Hydraulic pump provides pressure and volume flow

The hydraulic pump is the core component of a hydraulic system. It ensures the circulation of the hydraulic fluid. In doing so, it generates the pressure in the hydraulic system and drives the volume flow. Hydraulic pumps are available in a wide variety. Their design is crucial for the desired pressure.

Manual Hydraulic Pumps

Manual hydraulic pumps are designed as piston pumps. They are found in the following applications:

• Car jacks
• Pallet trucks
• Engine cranes and transmission jacks
• Manual hydraulic cylinders

With their help, the user can increase their force many times over. However, manual hydraulic pumps are only used in these small applications. In larger hydraulic systems, manual hydraulic pumps may be installed as an emergency backup system.
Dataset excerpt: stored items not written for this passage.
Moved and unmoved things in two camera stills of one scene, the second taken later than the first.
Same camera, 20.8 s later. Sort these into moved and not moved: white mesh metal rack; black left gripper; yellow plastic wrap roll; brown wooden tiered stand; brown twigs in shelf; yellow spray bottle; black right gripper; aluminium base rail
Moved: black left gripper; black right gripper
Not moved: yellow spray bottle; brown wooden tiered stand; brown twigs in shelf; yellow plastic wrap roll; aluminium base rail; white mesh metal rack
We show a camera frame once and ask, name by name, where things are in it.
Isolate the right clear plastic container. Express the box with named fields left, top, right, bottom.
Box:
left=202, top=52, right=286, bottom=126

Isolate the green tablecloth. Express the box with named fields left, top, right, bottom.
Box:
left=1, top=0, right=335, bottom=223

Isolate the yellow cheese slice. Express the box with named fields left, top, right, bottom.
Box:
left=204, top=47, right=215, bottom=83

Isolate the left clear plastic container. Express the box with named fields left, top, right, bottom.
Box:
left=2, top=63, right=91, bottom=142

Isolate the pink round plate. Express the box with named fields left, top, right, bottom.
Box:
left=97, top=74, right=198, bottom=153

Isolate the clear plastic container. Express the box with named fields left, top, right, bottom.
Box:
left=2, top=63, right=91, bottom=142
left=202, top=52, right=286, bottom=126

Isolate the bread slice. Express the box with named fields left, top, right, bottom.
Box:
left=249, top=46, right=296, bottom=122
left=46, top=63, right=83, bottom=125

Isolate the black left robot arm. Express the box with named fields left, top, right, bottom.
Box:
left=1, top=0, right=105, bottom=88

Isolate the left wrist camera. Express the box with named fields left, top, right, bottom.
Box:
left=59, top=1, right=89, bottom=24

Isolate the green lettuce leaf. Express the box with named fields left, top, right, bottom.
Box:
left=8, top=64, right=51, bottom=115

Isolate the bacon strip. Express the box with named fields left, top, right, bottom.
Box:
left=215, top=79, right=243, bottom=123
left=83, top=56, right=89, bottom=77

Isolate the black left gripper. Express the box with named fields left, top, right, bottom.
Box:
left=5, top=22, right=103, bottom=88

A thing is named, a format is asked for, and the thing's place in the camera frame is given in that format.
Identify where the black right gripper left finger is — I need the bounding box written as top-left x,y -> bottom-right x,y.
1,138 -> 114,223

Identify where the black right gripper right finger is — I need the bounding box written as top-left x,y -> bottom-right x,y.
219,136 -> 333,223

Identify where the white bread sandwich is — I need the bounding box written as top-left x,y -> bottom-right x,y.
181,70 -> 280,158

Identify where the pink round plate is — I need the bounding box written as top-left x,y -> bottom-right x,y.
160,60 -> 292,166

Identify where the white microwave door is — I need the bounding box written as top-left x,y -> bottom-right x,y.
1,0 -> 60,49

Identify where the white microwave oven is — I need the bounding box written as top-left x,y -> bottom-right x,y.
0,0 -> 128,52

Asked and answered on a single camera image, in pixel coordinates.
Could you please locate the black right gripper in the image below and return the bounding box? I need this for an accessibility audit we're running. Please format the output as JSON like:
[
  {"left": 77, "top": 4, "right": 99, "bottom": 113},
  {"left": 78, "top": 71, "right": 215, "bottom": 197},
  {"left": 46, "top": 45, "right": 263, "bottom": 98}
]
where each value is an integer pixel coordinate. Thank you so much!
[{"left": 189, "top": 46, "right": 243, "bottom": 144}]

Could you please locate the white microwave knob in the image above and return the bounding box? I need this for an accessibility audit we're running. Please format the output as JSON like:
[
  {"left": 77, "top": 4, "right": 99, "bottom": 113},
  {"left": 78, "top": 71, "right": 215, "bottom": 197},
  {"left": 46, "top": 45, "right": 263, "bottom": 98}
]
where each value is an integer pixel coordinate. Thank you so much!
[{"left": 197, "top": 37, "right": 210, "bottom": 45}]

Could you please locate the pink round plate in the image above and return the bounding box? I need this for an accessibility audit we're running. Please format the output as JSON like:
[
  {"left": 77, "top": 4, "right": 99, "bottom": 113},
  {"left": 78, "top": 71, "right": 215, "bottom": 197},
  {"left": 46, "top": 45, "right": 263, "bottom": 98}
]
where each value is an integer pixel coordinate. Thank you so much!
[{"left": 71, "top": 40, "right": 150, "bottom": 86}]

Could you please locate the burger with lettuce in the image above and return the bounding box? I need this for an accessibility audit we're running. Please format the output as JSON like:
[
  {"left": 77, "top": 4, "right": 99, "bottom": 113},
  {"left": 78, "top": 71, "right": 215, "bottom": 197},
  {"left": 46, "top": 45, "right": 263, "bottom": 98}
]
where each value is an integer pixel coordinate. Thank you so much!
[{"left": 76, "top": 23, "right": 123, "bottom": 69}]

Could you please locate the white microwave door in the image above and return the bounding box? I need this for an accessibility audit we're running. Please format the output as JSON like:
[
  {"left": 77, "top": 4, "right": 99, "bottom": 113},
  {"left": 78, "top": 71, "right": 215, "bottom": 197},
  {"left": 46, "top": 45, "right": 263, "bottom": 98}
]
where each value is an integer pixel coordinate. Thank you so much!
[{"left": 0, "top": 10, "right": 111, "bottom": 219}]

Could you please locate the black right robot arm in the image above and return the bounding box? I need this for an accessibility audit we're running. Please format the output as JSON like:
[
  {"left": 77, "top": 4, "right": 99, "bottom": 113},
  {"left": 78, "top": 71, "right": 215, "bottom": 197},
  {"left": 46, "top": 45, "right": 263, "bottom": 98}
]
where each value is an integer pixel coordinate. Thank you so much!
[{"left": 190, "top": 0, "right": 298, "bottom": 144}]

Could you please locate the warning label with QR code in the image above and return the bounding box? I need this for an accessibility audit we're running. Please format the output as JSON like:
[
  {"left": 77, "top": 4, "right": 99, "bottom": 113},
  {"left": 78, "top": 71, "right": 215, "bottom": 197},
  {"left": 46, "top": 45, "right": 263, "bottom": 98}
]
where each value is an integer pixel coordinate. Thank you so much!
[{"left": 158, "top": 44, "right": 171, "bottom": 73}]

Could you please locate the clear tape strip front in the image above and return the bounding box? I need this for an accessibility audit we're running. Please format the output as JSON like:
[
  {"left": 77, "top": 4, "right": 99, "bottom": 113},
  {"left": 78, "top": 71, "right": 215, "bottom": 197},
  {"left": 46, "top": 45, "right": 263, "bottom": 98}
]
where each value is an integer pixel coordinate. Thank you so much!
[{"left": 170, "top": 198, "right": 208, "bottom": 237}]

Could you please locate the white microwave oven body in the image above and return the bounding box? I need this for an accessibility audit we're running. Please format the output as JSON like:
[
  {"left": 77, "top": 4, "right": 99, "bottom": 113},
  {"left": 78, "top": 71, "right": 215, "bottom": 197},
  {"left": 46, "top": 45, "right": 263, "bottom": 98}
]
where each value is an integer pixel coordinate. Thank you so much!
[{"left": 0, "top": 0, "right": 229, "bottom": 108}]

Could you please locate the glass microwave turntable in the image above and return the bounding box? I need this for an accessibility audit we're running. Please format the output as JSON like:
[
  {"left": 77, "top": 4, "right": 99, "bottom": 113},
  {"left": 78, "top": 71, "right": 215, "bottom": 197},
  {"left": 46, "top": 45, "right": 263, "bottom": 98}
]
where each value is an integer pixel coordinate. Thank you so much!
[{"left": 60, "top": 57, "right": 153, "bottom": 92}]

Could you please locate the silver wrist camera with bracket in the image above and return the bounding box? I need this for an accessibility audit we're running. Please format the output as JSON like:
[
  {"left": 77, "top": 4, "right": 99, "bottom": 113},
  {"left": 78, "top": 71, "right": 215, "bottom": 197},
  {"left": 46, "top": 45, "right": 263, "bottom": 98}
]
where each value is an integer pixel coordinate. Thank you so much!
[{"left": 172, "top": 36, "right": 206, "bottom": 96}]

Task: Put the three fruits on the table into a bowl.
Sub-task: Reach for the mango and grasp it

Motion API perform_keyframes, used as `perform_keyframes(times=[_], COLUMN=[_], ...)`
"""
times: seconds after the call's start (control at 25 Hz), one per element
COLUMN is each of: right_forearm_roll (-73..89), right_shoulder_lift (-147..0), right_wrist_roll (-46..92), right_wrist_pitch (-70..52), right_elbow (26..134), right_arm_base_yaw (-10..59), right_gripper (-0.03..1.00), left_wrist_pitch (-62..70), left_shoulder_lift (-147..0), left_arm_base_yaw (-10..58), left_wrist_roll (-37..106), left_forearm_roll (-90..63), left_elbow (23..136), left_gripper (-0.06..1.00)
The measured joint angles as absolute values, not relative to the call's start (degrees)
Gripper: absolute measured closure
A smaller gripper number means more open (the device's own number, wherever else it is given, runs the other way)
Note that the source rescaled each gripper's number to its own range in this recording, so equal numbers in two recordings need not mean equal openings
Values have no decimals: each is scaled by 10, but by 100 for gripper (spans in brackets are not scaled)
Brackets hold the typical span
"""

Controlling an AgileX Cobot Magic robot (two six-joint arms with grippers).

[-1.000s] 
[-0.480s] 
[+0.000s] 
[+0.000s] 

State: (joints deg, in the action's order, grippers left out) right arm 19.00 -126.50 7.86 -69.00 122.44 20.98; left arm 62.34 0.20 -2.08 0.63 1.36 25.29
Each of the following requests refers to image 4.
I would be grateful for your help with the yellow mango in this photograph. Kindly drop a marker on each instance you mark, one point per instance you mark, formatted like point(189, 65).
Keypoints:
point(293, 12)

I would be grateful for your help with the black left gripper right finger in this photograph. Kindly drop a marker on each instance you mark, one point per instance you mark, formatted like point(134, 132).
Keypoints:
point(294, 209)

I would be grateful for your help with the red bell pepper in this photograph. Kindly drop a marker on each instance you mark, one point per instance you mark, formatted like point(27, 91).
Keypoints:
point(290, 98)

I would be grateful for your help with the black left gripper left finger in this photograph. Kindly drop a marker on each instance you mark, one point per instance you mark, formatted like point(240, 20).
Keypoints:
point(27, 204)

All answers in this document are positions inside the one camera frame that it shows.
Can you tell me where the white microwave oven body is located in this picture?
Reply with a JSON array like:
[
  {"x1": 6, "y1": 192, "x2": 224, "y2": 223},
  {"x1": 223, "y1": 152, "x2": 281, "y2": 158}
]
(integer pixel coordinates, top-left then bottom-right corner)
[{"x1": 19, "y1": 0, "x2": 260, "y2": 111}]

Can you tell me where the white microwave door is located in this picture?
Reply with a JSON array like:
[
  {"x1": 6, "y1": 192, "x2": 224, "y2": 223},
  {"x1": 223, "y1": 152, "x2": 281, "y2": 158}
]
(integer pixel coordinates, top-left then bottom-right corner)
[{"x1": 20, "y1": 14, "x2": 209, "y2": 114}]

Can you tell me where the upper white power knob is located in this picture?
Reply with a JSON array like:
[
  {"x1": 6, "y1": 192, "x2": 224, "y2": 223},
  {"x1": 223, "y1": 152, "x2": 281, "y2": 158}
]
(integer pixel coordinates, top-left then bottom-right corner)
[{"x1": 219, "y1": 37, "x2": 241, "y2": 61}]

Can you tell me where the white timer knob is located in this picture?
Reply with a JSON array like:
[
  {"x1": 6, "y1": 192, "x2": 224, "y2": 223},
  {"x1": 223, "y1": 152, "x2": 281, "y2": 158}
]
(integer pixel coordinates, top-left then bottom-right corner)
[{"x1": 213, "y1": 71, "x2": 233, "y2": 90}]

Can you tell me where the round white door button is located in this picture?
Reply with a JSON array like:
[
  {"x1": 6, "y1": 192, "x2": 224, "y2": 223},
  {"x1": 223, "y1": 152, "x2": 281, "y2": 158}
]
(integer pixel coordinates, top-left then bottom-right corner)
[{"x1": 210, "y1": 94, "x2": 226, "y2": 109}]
Electrically Driven Hydraulic Pumps

In demanding hydraulic systems, the motor-driven hydraulic pump is without alternative. For reasons of controllability and energy efficiency, electric motors are usually used for the drive. The design of the hydraulic pump determines its applicability. The following pressure-pump combinations are common:

• Vane pump: 70-175 bar
• Gear pump: 200-300 bar
• Piston pumps: up to 700 bar, in some cases even up to 1000 bar

Vane pumps consist of a housing in which two vane rotors rotate. They are driven by an external gearbox and synchronized with each other. Despite their simple design, they can already develop considerable pressures. However, vane pumps are susceptible to cavitation. For large volume flows, gear pumps are therefore frequently used, even at comparatively low pressures.

The gear pump consists of two eponymous gears that propel the hydraulic fluid. The gear pump is widely used in agriculture and construction. It serves as a pressure source for hydraulically operated equipment such as harvesters, rotary harrows, and similar devices.

Piston pumps generate the highest pressures. A distinction is made between radial and axial piston pumps. They are similar in performance. Their difference lies in their size. The radial piston pump is short but has a large diameter. With the axial piston pump, it is exactly the opposite.

Drives for Hydraulic Pumps

With increasing pump capacity and pressure, a correspondingly powerful drive is required. The motors flanged to hydraulic pumps can therefore assume considerable dimensions. This in turn brings with it a number of technical challenges.

With increasing power, disturbance variables such as temperature and cavitation also grow in a hydraulic system. Both must be actively and passively controlled, otherwise the system will destroy itself in a very short time.

Suitable components include, for example, cooling and filtration systems that keep the hydraulic oil cool and clean. With higher hydraulic pump performance, the design of the entire system becomes increasingly demanding. Highly developed hydraulic systems, such as those used in heavy excavators, are therefore extremely complex and can only be controlled with complex sensor technology.